*Task*: Search the records for the string "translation". Copy each line where it occurs.

(Information provided begins)

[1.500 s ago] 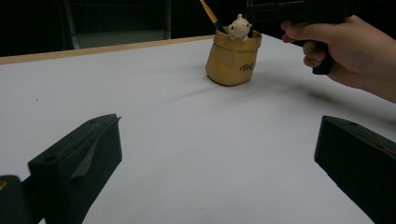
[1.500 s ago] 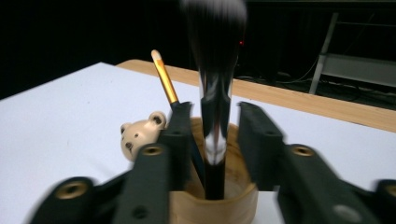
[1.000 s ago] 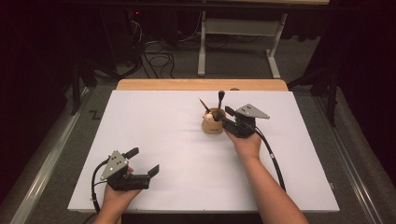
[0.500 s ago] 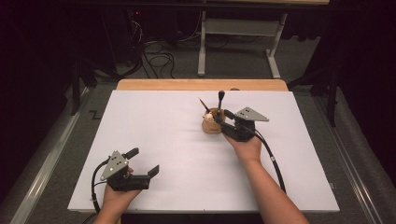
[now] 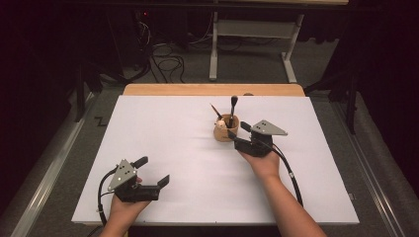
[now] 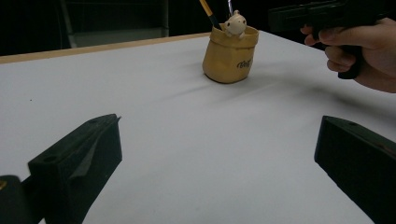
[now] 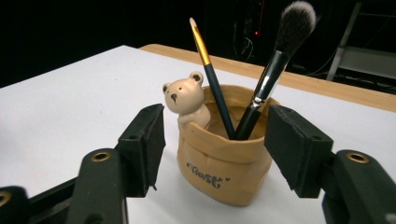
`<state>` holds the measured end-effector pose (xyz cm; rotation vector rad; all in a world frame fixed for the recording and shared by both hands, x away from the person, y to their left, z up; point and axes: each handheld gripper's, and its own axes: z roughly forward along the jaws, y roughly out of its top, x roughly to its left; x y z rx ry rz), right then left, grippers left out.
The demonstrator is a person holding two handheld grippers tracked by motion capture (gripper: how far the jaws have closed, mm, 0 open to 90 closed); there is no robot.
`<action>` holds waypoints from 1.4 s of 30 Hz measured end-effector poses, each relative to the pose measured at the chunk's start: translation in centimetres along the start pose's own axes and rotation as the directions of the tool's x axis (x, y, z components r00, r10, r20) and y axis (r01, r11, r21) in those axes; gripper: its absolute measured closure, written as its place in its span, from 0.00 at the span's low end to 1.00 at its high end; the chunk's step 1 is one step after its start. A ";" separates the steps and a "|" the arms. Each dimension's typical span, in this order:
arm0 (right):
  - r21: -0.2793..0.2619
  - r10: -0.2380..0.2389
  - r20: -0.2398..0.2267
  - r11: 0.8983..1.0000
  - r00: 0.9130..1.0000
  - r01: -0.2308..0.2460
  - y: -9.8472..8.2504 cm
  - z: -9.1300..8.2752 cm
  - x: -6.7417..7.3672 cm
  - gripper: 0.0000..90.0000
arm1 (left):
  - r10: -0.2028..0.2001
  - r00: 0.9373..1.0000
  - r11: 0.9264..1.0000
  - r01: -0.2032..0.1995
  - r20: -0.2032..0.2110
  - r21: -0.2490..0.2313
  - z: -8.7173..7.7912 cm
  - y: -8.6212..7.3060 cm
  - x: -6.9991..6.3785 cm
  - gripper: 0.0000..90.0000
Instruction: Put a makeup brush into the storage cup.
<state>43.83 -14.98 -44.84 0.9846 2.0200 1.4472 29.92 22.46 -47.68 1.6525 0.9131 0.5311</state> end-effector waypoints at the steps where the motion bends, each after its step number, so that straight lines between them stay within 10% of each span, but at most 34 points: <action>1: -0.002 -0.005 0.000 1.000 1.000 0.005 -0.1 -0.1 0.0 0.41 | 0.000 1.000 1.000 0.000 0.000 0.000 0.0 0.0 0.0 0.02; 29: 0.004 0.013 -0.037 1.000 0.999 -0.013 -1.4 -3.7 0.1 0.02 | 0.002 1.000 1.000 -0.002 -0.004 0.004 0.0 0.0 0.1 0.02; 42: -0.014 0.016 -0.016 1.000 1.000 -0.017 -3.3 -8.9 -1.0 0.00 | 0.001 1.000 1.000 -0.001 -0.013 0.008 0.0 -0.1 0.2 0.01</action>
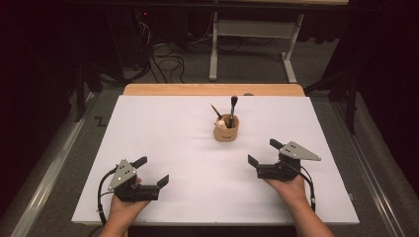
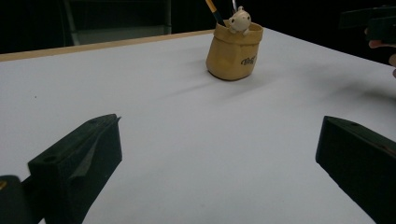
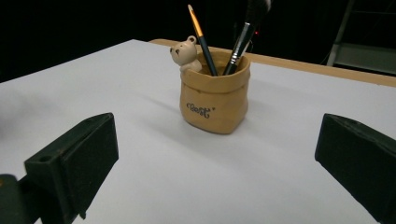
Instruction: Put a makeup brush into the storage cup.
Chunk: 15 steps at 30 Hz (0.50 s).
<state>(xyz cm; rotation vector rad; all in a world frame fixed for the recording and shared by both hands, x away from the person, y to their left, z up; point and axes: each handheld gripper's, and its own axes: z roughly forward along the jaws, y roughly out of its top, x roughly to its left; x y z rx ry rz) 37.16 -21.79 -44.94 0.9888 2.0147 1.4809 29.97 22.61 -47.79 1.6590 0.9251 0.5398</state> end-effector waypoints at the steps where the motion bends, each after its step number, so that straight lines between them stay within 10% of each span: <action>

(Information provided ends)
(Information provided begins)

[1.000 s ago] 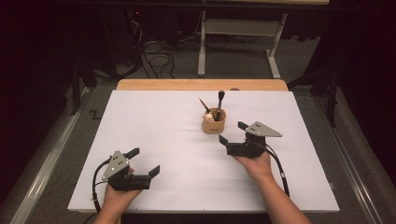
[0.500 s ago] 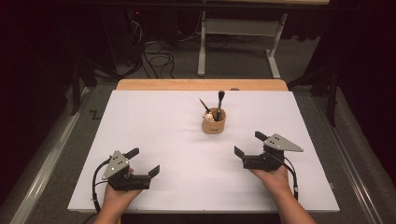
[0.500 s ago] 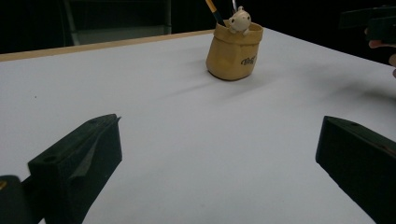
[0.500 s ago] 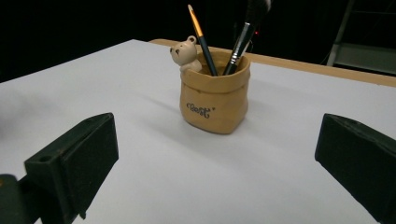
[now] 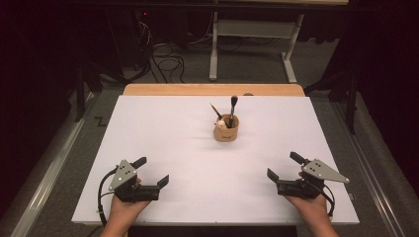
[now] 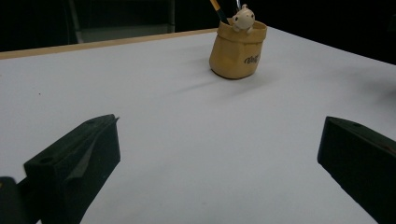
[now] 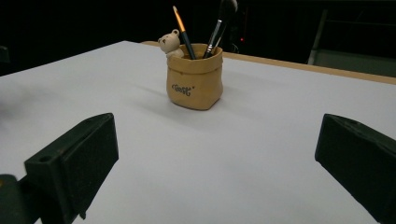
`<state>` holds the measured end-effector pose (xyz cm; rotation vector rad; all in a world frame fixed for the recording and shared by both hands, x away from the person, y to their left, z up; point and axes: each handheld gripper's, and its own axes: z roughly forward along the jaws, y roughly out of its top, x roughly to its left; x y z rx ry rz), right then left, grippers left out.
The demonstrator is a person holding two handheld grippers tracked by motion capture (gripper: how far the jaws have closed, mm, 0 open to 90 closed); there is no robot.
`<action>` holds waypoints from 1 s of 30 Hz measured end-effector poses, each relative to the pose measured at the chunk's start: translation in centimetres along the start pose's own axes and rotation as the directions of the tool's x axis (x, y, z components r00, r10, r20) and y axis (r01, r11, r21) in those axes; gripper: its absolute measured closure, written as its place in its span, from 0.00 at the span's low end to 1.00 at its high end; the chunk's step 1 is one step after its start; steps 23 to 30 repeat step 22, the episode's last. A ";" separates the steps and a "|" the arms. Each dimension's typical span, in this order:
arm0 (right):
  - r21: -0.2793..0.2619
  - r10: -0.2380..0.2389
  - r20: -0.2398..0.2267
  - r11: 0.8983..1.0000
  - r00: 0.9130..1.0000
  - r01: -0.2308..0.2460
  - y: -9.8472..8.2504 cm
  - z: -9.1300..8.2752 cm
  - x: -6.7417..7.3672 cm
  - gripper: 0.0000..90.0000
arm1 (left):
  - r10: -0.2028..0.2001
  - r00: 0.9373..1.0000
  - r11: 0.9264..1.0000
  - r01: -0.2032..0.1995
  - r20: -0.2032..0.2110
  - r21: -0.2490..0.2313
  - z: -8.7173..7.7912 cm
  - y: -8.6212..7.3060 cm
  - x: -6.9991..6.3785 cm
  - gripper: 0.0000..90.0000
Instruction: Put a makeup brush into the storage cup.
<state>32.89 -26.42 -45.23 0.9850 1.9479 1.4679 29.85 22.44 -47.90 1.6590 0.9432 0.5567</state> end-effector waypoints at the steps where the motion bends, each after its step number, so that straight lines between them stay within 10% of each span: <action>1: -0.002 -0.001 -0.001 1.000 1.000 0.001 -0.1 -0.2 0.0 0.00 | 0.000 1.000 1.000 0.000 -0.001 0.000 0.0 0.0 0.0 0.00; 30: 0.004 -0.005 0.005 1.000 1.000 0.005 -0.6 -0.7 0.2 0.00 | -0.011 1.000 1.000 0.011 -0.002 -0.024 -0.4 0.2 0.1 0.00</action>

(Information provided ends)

*Answer box*:
`<action>` holds waypoints from 1.4 s of 30 Hz measured end-effector poses, each relative to the pose measured at the chunk's start: translation in centimetres along the start pose's own axes and rotation as the directions of the tool's x axis (x, y, z components r00, r10, r20) and y axis (r01, r11, r21) in those axes; gripper: its absolute measured closure, written as its place in its span, from 0.00 at the span's low end to 1.00 at its high end; the chunk's step 1 is one step after its start. A ";" separates the steps and a "|" the arms. Each dimension's typical span, in this order:
`<action>` holds waypoints from 1 s of 30 Hz measured end-effector poses, each relative to the pose measured at the chunk's start: translation in centimetres along the start pose's own axes and rotation as the directions of the tool's x axis (x, y, z components r00, r10, r20) and y axis (r01, r11, r21) in those axes; gripper: its absolute measured closure, written as its place in its span, from 0.00 at the span's low end to 1.00 at its high end; the chunk's step 1 is one step after its start; steps 23 to 30 repeat step 22, the episode's last. A ";" separates the steps and a "|" the arms. Each dimension's typical span, in this order:

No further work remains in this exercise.